The upper back muscles can sometimes be neglected in training because they are out of sight, out of mind. It is impossible to see this set of muscles without a mirror and it can be tricky to train them. This is where the upright row, or stand up row, comes in. It is a great upper body movement to complement other exercises such as lat pulldowns, push-ups, and chest presses.
Neglect this exercise at your peril. Well-developed traps (trapezius) are important for maintaining aesthetic balance, but will also help performance in a variety of lifts such as squats, deadlifts, and the military press.
That said, it's an easy exercise to get wrong, and incorrect form can easily lead to shoulder injuries. Read on to find out how to perform an upright row with perfect form for maximal benefit.

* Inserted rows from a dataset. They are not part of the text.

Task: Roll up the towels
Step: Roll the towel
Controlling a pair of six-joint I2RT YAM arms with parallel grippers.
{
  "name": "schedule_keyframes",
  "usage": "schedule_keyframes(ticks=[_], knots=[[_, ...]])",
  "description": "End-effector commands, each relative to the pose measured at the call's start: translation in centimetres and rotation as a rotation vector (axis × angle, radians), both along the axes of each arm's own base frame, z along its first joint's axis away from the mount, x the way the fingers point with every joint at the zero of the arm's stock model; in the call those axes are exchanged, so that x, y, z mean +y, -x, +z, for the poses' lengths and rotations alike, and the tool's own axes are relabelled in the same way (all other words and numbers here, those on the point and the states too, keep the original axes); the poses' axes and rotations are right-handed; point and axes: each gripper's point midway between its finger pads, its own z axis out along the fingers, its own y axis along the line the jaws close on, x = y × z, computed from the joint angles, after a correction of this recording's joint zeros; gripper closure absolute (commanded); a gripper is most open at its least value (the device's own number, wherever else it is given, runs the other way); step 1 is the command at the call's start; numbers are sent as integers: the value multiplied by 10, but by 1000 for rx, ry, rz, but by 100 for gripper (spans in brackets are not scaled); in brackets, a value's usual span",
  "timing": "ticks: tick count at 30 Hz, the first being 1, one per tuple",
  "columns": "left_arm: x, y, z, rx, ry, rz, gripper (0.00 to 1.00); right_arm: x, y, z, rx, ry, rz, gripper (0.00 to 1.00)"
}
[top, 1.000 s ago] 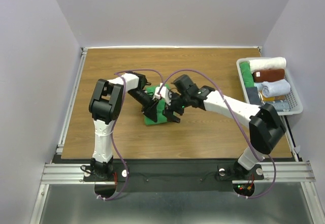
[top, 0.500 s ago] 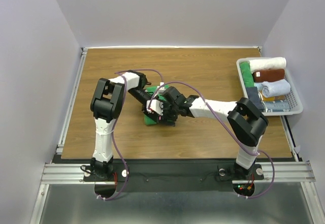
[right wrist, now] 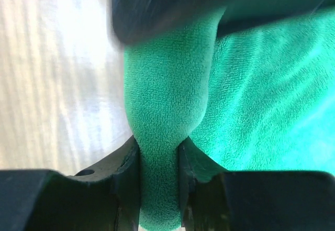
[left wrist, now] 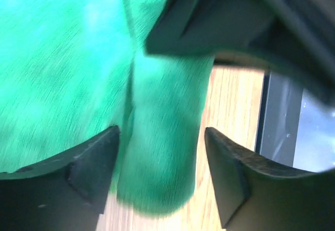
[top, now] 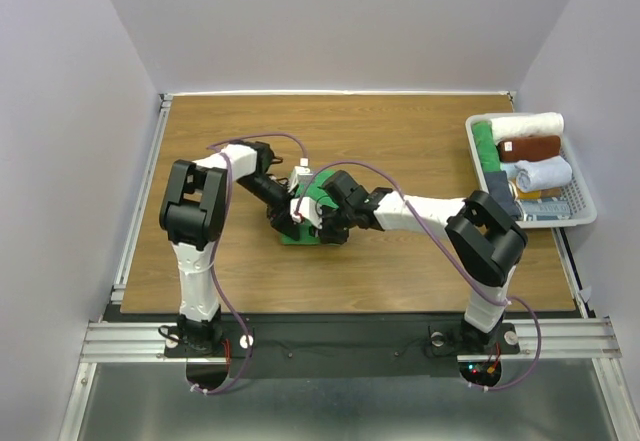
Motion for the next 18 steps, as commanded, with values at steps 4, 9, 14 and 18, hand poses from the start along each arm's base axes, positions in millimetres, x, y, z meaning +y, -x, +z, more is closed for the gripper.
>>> schedule_keyframes(ticks=[4,9,14,18], knots=[[59,-37,14,-177,-74,115,11,-20,61,-12,402,45,13,99],[94,-68,56,-351,-58,294,7,-19,67,-16,590,58,-44,99],[108,-67,95,-658,-99,342,3,-15,61,-7,790,12,-84,99],[101,-32,87,-856,-169,250,1,-13,55,-16,952,16,-121,100]])
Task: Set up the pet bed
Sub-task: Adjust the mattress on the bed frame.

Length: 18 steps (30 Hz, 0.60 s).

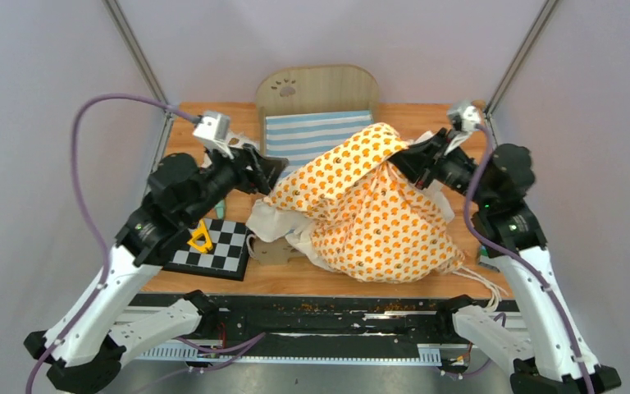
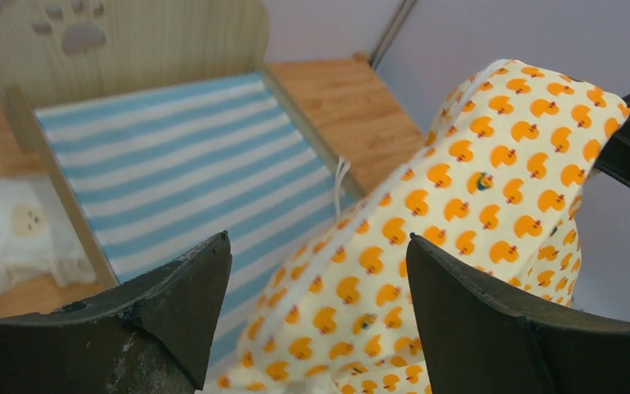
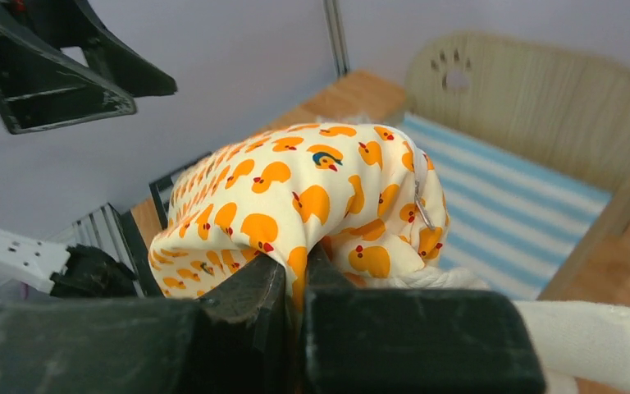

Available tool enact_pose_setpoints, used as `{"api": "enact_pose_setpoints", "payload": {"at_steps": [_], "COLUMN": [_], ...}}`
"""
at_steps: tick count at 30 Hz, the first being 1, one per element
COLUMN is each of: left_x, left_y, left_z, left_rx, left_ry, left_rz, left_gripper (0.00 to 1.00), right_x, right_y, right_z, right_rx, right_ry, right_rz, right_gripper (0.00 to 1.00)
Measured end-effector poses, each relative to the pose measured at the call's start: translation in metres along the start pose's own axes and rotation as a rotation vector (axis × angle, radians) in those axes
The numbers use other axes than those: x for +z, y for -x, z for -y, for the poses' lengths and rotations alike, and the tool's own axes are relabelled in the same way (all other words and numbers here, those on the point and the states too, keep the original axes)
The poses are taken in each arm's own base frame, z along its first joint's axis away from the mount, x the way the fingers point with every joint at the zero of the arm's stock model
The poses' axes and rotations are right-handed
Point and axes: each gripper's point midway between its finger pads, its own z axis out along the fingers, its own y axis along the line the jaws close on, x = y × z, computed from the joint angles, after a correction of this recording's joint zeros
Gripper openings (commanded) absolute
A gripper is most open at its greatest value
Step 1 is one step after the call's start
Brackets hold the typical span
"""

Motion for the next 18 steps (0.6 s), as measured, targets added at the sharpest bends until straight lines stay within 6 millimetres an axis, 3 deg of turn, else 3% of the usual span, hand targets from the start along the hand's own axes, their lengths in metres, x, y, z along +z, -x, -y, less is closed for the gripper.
{"api": "enact_pose_setpoints", "payload": {"at_steps": [5,8,10,18], "left_x": [0.022,0.023,0.023,0.05], "left_y": [-0.092,-0.126,-0.139,-0.157], "left_z": [-0.031,-0.042,-0.046,-0.056], "left_rx": [-0.024,-0.028,-0.026,-0.074], "left_ry": [0.073,0.091,0.1,0.154], "left_rz": [-0.208,-0.279,-0.31,-0.325], "left_gripper": [0.95,0.99,1.0,1.0], "right_x": [-0.001,-0.014,-0.022,-0.033], "right_y": [-0.119,-0.159,-0.169,-0.17], "right_z": [0.04,0.043,0.039,0.029], "right_rx": [0.159,0.192,0.193,0.149], "right_ry": [-0.126,-0.166,-0.171,-0.15], "right_rz": [-0.249,-0.323,-0.341,-0.322], "right_gripper": [0.03,0.04,0.05,0.1]}}
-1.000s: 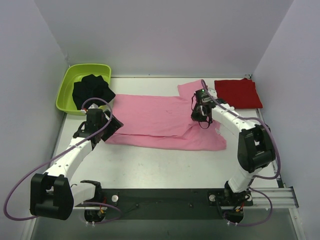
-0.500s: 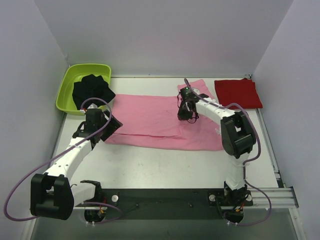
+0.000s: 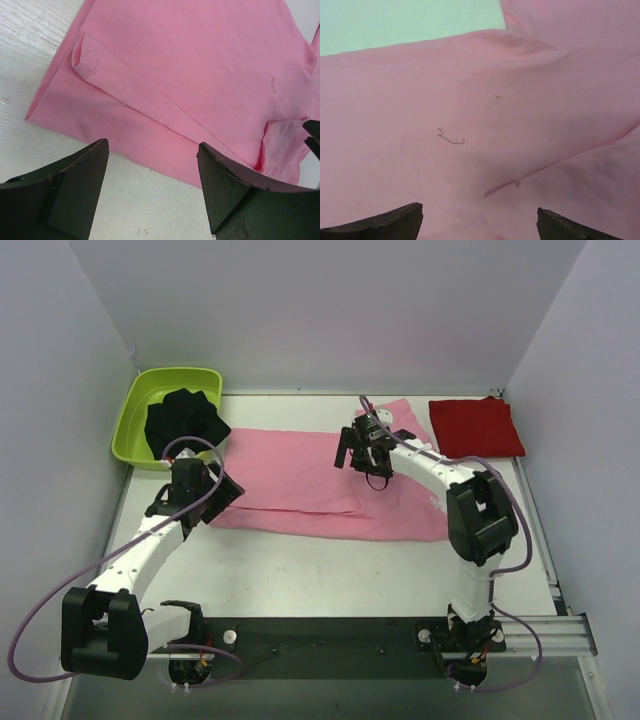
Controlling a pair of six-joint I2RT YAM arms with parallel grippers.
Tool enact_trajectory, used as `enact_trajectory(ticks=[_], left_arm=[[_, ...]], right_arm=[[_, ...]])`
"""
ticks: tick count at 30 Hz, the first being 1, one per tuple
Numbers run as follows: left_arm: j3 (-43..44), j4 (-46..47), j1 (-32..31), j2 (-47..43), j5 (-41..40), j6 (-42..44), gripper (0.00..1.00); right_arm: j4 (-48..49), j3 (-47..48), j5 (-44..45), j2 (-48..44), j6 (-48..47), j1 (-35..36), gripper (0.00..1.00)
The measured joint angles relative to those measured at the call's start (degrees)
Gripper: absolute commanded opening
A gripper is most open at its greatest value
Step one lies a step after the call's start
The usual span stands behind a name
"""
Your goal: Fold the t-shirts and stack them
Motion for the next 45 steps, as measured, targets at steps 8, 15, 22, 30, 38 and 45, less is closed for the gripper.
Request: enact_trajectory(ticks=[8, 15, 22, 30, 38, 45], left_arm=[[-2.1, 0.7, -2.0, 0.2, -0.1, 0.1, 0.81], [-2.2, 3.3, -5.0, 3.3, 0.9, -0.2, 0.80], [-2.0, 12.4, -8.7, 5.9, 4.3, -1.5, 0.79], [3.3, 22.0, -17.0, 16.0, 7.1, -3.5, 0.78], [5.8, 30.7, -20.7, 23.6, 11.2, -7.5, 0.75], [7.4, 32.3, -23.1, 24.4, 12.8, -8.5, 0.75]], right_arm=[[-0.9, -1.8, -0.5, -12.2, -0.1, 5.0, 1.00], [-1.4, -12.5, -2.7, -17.4, 1.8, 9.2, 1.00], [-0.9, -23.1, -3.1, -20.8, 2.4, 9.9, 1.00], [3.1, -26.3, -4.8, -22.8, 3.4, 10.4, 0.99], [11.4, -34.9, -9.0, -26.0, 4.8, 10.7, 0.99], [23.1, -46.3, -15.1, -34.7, 6.6, 10.6, 1.00]])
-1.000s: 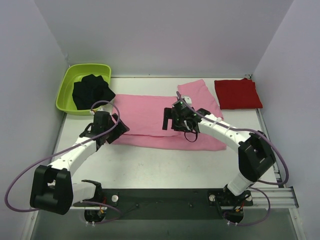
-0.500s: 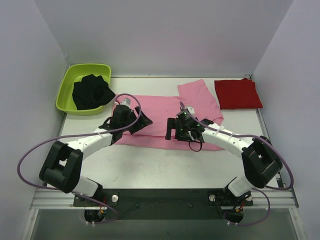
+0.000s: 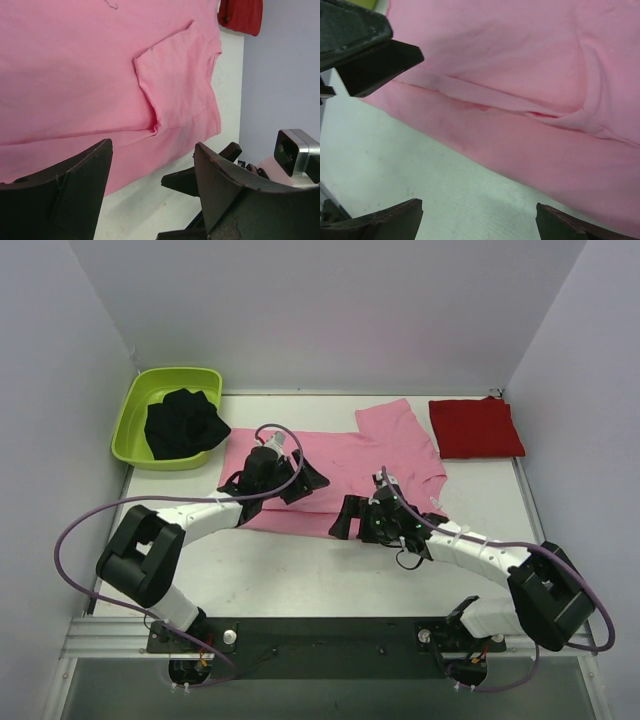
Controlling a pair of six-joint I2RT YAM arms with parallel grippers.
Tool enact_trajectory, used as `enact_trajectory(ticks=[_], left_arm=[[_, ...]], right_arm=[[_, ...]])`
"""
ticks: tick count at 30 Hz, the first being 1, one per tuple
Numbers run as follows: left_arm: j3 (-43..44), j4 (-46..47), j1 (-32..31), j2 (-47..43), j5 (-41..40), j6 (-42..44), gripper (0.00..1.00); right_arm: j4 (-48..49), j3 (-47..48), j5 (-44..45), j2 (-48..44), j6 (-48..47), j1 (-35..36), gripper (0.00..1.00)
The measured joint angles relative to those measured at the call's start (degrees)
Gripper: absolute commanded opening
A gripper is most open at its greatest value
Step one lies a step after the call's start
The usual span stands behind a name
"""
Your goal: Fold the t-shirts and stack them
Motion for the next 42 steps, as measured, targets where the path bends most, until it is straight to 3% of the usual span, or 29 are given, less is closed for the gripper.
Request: enact_trajectory(ticks=[6, 11, 15, 21, 38, 42], left_arm=[[0.7, 0.7, -0.8, -0.8, 0.9, 0.4, 0.76], [0.7, 2.3, -1.9, -0.8, 1.6, 0.6, 0.75], [0.7, 4.1, -3.3, -0.8, 2.4, 0.6, 0.75], [0.9, 6.1, -5.1, -0.4, 3.3, 0.6, 0.75], [1.2, 8.1, -9.0, 3.1, 4.3, 0.6, 0.75], [1.2, 7.2, -10.2, 3.2, 2.5, 0.6, 0.81]], right_arm=[[10.7, -7.8, -4.2, -6.4, 2.0, -1.8, 1.00], [19.9, -15.0, -6.9, -9.5, 4.3, -8.6, 1.00], [25.7, -19.5, -8.6, -8.7, 5.8, -13.9, 1.00], [33.7, -20.1, -11.3, -4.1, 7.8, -15.4, 0.99], [38.9, -21.0, -13.4, 0.4, 8.7, -16.2, 0.98], [41.3, -21.8, -13.6, 2.9, 9.4, -16.9, 0.98]])
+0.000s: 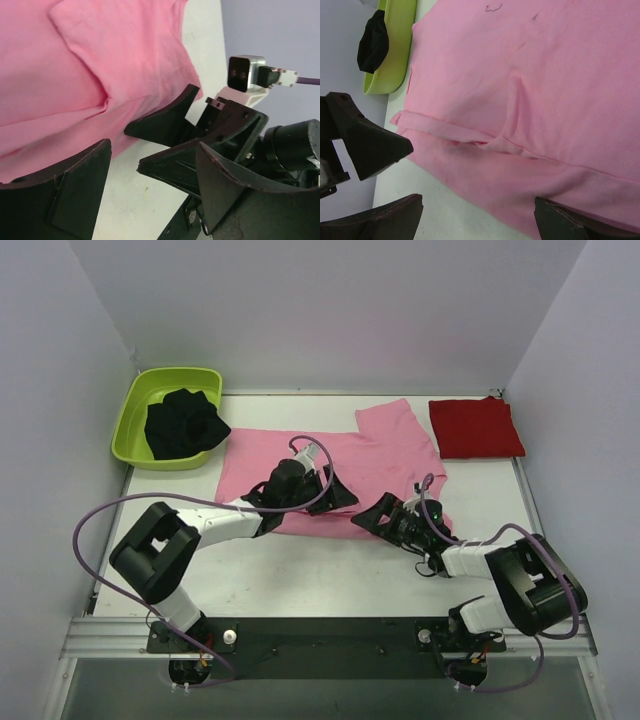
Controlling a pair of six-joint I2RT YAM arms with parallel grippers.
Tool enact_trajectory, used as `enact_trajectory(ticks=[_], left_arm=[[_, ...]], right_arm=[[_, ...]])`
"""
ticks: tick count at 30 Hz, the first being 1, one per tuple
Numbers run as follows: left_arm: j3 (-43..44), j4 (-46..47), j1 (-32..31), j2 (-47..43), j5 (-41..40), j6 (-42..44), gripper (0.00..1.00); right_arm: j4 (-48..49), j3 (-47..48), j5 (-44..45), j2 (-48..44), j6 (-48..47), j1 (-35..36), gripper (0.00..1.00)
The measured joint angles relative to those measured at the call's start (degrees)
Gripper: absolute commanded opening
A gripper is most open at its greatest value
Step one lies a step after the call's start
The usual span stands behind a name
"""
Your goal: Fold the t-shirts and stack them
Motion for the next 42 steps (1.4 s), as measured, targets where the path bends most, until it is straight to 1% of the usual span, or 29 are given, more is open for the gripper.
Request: enact_trajectory(ticks=[7, 11, 15, 21, 28, 42], left_arm=[[-1.3, -8.3, -1.4, -0.8, -8.6, -0.5, 0.84], [-4.4, -9.7, -1.1, -2.6, -11.9, -1.8, 0.84], [-5.3, -9.7, -0.8, -2.6, -13.3, -3.0, 0.84], [-5.3, -8.2, -0.4, -1.4, -13.9, -3.8, 0.84], [-5.3, -6.9, 0.5, 2.5, -13.8, -4.4, 0.84], [-5.2, -1.4, 2.9, 5.2, -12.1, -4.7, 0.84]], right_arm=[[4.3, -0.4, 0.0, 2.3, 1.2, -0.1, 0.98], [4.9, -0.4, 0.0, 2.6, 1.4, -0.1, 0.98], [4.9, -0.4, 0.0, 2.6, 1.5, -0.1, 0.98], [5.0, -0.5, 0.0, 2.6, 1.5, -0.1, 0.98], [5.0, -0.6, 0.0, 2.4, 1.4, -0.1, 0.98], [5.3, -0.9, -0.2, 2.4, 1.5, -0.4, 0.98]])
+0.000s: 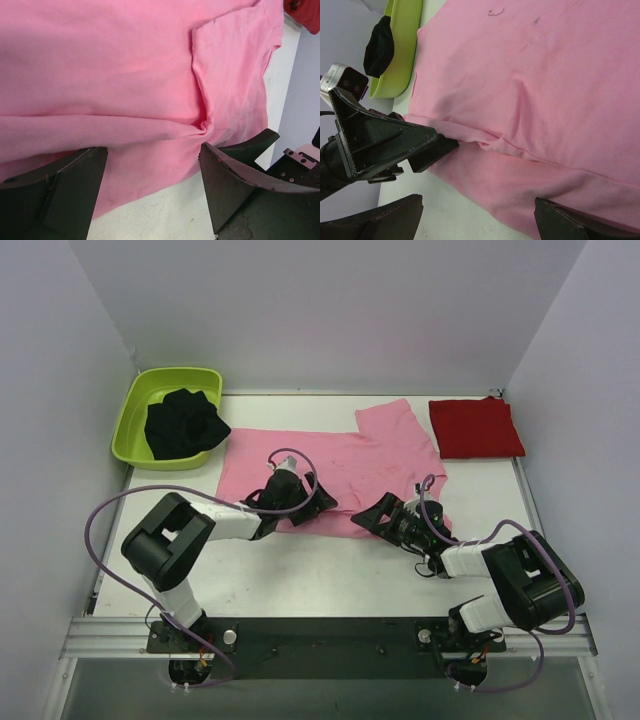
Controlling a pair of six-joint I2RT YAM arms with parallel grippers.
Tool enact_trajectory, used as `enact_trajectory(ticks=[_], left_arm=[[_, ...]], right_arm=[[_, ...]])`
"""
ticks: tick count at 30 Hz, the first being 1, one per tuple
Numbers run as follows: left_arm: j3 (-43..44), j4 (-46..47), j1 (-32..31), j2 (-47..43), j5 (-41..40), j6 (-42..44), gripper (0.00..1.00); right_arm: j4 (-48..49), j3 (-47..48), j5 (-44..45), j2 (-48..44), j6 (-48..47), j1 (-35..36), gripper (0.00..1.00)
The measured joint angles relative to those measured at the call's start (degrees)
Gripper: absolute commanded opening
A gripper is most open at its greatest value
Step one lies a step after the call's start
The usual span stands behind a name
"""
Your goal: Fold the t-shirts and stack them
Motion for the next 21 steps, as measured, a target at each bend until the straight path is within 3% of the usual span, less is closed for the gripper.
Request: enact_trajectory(ticks=[21], left_arm=[[4.7, -1.7, 4.9, 2.8, 2.2, 0.9, 0.84]], right_arm=[[2.3, 0.0, -1.3, 1.8, 0.5, 0.0, 0.97]])
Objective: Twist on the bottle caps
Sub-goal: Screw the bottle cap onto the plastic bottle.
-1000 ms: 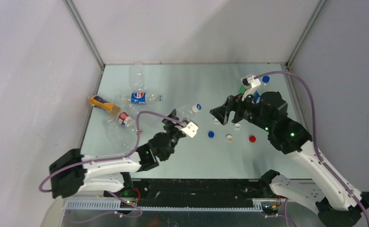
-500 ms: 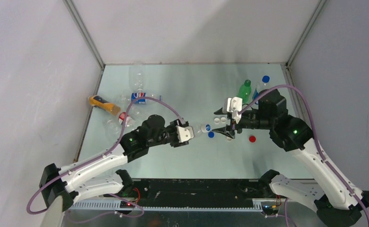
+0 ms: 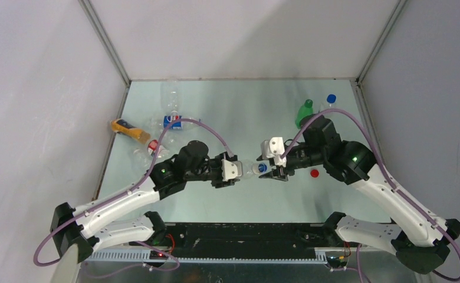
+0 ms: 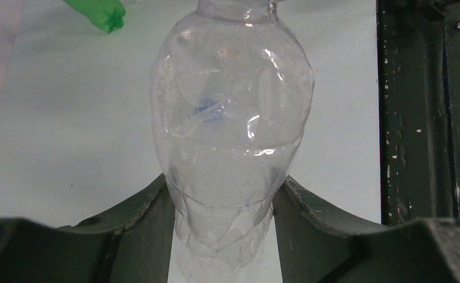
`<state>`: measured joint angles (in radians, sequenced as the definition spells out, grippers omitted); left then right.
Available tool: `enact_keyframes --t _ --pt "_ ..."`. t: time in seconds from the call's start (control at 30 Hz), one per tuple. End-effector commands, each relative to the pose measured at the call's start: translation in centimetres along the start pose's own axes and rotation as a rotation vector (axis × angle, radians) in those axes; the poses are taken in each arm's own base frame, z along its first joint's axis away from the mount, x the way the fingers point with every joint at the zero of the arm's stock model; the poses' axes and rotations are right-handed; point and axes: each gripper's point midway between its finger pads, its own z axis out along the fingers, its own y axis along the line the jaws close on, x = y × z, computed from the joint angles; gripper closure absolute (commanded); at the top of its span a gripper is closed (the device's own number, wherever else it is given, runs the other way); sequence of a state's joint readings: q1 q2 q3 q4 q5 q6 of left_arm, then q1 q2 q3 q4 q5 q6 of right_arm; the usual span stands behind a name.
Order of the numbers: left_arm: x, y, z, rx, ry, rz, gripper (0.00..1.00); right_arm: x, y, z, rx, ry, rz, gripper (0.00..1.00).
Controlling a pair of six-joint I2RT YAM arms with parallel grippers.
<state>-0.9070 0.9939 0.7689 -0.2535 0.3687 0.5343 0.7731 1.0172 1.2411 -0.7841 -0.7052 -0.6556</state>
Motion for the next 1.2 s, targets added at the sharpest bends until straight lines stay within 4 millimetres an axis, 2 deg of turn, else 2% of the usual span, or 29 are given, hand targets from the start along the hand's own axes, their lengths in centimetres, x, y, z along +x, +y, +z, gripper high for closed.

What are the benefit of upright rows?
The upright row focuses on building up a variety of muscles including lateral deltoids, trapezius, and biceps. "This exercise is commonly used for aesthetic improvements aimed at improving upper body muscle definition," says Rosaria Barreto, personal trainer, and director at Vitality Hub.
Other benefits of adding upright rows to your strength routine include improving the posterior chain for better biomechanics and posture. However, it's one to approach with caution, "Research suggests this exercise has a high injury risk level compared to most other upper body exercises due to the positioning of the wrists and elbows," warns Barreto.
To avoid injury, the exercise needs to be performed correctly and only conducted after a proper warm-up. Make sure to complete five to 10 minutes of low to medium intensity cardio such as running, boxing, or cycling followed by dynamic stretches to prepare your body for this exercise.
How to do an upright row
This exercise can be performed with a barbell or two dumbbells (here are the best adjustable dumbbells for weightlifting at home).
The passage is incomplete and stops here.